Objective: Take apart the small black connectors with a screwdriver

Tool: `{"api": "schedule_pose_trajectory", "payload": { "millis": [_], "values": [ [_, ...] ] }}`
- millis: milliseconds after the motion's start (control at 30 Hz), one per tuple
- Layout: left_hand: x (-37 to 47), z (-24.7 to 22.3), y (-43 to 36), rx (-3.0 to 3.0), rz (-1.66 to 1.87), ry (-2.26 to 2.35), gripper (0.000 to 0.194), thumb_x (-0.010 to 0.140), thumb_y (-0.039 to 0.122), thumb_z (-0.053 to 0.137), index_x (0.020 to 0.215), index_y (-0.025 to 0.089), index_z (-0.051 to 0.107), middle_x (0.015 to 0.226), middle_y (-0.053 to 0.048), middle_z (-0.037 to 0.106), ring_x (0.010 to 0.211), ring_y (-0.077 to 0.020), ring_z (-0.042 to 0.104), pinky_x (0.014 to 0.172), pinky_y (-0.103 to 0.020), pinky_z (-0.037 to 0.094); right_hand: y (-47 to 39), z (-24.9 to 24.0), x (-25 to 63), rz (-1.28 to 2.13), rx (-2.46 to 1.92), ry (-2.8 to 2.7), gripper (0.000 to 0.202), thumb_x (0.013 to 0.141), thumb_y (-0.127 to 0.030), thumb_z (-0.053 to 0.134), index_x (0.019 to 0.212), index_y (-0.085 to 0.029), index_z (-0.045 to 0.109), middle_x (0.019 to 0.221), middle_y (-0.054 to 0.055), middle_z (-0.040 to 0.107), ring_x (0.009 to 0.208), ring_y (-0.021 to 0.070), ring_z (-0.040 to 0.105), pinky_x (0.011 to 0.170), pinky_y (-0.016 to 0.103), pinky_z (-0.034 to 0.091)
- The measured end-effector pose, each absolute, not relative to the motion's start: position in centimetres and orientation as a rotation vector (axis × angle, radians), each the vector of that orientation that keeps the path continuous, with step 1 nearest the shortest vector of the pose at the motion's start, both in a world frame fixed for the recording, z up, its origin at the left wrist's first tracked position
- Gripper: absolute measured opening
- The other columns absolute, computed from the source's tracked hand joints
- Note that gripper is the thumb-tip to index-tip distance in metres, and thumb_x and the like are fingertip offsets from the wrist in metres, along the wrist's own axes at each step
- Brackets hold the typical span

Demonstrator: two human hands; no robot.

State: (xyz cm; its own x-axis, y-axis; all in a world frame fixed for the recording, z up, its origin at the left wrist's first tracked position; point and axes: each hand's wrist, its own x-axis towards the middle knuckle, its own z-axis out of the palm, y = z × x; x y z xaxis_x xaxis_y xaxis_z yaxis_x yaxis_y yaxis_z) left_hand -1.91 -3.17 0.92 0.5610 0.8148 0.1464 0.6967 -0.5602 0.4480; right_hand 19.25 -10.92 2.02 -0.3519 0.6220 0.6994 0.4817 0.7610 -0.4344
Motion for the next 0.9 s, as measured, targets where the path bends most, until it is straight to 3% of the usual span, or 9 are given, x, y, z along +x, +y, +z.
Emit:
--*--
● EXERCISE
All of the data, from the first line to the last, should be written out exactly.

● SOLUTION FOR THIS EXERCISE
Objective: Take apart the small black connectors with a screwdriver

Tool: `{"api": "schedule_pose_trajectory", "payload": { "millis": [_], "values": [ [_, ...] ] }}`
- millis: milliseconds after the motion's start (control at 30 Hz), one per tuple
- Layout: left_hand: x (-37 to 47), z (-24.7 to 22.3), y (-43 to 36), rx (-3.0 to 3.0), rz (-1.66 to 1.87), ry (-2.26 to 2.35), gripper (0.000 to 0.194), thumb_x (-0.010 to 0.140), thumb_y (-0.039 to 0.122), thumb_z (-0.053 to 0.137), index_x (0.020 to 0.215), index_y (-0.025 to 0.089), index_z (-0.051 to 0.107), middle_x (0.015 to 0.226), middle_y (-0.053 to 0.048), middle_z (-0.037 to 0.106), ring_x (0.010 to 0.211), ring_y (-0.077 to 0.020), ring_z (-0.042 to 0.104), pinky_x (0.014 to 0.172), pinky_y (-0.103 to 0.020), pinky_z (-0.037 to 0.094); right_hand: y (-47 to 39), z (-24.9 to 24.0), x (-25 to 63), rz (-1.28 to 2.13), rx (-2.46 to 1.92), ry (-2.8 to 2.7), gripper (0.000 to 0.202), thumb_x (0.013 to 0.141), thumb_y (-0.127 to 0.030), thumb_z (-0.053 to 0.134), index_x (0.019 to 0.212), index_y (-0.085 to 0.029), index_z (-0.045 to 0.109), middle_x (0.019 to 0.221), middle_y (-0.054 to 0.055), middle_z (-0.040 to 0.107), ring_x (0.009 to 0.208), ring_y (-0.021 to 0.070), ring_z (-0.040 to 0.105), pinky_x (0.011 to 0.170), pinky_y (-0.016 to 0.103), pinky_z (-0.034 to 0.091)
- The measured end-effector pose, each absolute, not relative to the motion's start: position in centimetres and orientation as a rotation vector (axis × angle, radians), each the vector of that orientation that keeps the path continuous, with step 1 nearest the shortest vector of the pose at the motion's start, both in a world frame fixed for the recording, z up, its origin at the left wrist's first tracked position
- Gripper: absolute measured opening
- The other columns absolute, computed from the source's tracked hand joints
- Note that gripper is the thumb-tip to index-tip distance in metres, and thumb_x and the like are fingertip offsets from the wrist in metres, along the wrist's own axes at each step
- Brackets hold the typical span

Demonstrator: two human hands; no robot.

State: (xyz cm; its own x-axis, y-axis; all in a world frame fixed for the recording, z up, its origin at the left wrist's first tracked position; point and axes: each hand's wrist, its own x-axis towards the middle knuckle, its own z-axis out of the palm, y = z × x; x y z xaxis_x xaxis_y xaxis_z yaxis_x yaxis_y yaxis_z) left_hand -1.91 -3.17 0.92 0.5610 0.8148 0.1464 0.6967 -0.5602 0.4480; right_hand 19.25 -10.92 2.02 -0.3519 0.6220 0.6994 0.4817 0.7610 -0.4344
Motion for the next 0.9 s, as measured, targets where the path bends most, until it is straight to 3% of the usual span, or 9 are given, x, y, z along +x, +y, +z.
Emit:

Nothing remains to be done in this exercise.